Supplied data:
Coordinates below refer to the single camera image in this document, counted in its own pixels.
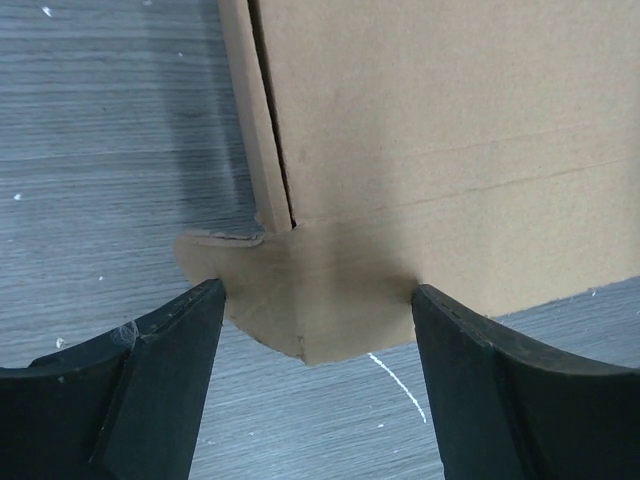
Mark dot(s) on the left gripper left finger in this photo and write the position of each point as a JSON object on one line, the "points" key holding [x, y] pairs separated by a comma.
{"points": [[126, 404]]}

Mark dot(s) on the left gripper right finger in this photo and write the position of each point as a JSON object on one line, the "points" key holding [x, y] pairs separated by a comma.
{"points": [[506, 406]]}

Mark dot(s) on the brown cardboard box sheet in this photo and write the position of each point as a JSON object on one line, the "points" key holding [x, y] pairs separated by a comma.
{"points": [[488, 148]]}

Exercise: An exact transcription of the records above is needed, with no pictures included.

Solution to the exercise:
Coordinates below refer to the single camera image in this document, counted in its own pixels.
Mark dot(s) on the left gripper left finger in this photo and write the position of each point as a JSON object on one line, the "points" key holding [x, y] pairs separated by a comma.
{"points": [[126, 404]]}

Mark dot(s) on the left gripper right finger in this photo and write the position of each point as a JSON object on one line, the "points" key holding [x, y] pairs separated by a comma.
{"points": [[506, 406]]}

Mark dot(s) on the brown cardboard box sheet in this photo and write the position of each point as a JSON object on one line, the "points" key holding [x, y] pairs separated by a comma.
{"points": [[488, 148]]}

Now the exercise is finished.